The Yanayev coup and the Yeltsin counter-coup of August 1991
The WIL/LTT’s The Marxist theory of the state and the collapse of Stalinism clarifies and develops the Marxist theory of the state and is a powerful weapon for forging a genuine revolutionary party. It defended and clarified Trotsky’s defence of the USSR as a deformed workers’ state and it elaborated in detail both the way that Stalinism overturned the bourgeois property relations in Europe in late 1947 and early 1948 and it also spelled out in detail how the ‘film was run in reverse’ when these deformed and degenerated workers’ states were returned to capitalism between 1989 and 1991. It clarified the political problems which contributed to the decent into centrism of the Fourth International in 1950-51.
The LTT should have opposed the pro-imperialist capitalist restorationist leadership in the Baltic States and demanded independent soviet states, as Trotsky did for the Ukraine in 1938. These movements were used by Russian restorationist leaders like Yeltsin as a lever to begin the breakup of the USSR. Secondly, they should not have condoned any form of political bloc with Yeltsin apart from one in defence of life and limb. Saying that workers should have supported the general strike, briefly mooted by Yeltsin, was a form of political support as was rallying with Yeltsin at the White House.
But, whilst Yeltsin was the preferred agent of a section of the imperialist before and after the coup surely the main enemy of the Russian and therefore the world working class during the short period of the coup itself was Yanayev, it was he who immediately threatened their lives and organisations and so they were entitled to make a military but not a political bloc even with Yeltsin (with the “devil and his grandmother” as Trotsky said).

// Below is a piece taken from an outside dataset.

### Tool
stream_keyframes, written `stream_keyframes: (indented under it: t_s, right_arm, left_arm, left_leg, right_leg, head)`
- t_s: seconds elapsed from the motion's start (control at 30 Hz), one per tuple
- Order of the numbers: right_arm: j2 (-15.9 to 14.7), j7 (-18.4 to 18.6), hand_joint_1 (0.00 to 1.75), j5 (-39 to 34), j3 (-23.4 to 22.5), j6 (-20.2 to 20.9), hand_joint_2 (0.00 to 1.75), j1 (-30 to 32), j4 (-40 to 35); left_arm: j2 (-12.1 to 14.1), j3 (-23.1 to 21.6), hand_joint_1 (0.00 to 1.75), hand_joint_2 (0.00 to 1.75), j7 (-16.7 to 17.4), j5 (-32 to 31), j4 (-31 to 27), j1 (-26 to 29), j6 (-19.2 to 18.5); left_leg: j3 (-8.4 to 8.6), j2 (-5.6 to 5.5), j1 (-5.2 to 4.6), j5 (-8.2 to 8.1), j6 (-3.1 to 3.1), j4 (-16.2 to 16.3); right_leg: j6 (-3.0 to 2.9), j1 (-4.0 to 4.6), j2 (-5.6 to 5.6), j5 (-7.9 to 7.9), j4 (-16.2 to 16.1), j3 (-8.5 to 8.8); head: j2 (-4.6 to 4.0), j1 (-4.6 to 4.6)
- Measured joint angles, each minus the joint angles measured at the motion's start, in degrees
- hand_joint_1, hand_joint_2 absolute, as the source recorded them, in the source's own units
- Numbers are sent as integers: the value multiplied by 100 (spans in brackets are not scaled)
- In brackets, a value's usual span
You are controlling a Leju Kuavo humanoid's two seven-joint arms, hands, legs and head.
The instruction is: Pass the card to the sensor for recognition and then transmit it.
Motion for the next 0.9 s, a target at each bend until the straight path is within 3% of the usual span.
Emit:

Workers, apart from some miners’ leaders who supported Yeltsin, took no action and supported neither side. As both the coupists and Yeltsin were restorationists the matter at issue was the pace of restoration and which sections of the bureaucratic apparatus would retain which privileges after that restoration. The coup, after all, was apparently directed against Gorbachev not Yeltsin. Gorbachev had attempted some defence of nationalised property relations up to then, although with waning conviction. When he abandoned even this with the Union Treaty breaking up the USSR Yanayev launched his coup because he saw the impending demise of that section of the bureaucracy on which he was based.
But the coup clearly had as its prime target the working class and its organisations, as its statements made clear. Had the coupists succeeded, and there was international ambiguity about who to support as the LTT’s The Marxist theory of the state points out, then restoration would have taken place at a more planned and rationalised pace which would have been better for capitalism in the former USSR and for world imperialism, than the unplanned and gangsterist regime imposed by Yeltsin which had such disastrous effects. Yanayev based his coup on the Tiananmen Square massacre on 4 June 1989 and the follow up.
As The Marxist Theory of the State says:
“What is more, the restorationist goal was never in dispute. In their declaration to the United Nations and to the world’s governments on August 19, 1991, the coup-plotters stated that the emergency measures taken “will in no way…lead to the abandonment of the course of fundamental reforms in all areas of life of state and society.” Underlining their preparedness to continue Gorbachev’s pro-market “reforms”, they promised: “Favourable conditions shall be created for increasing the real contribution made by all types of entrepreneurial activity”.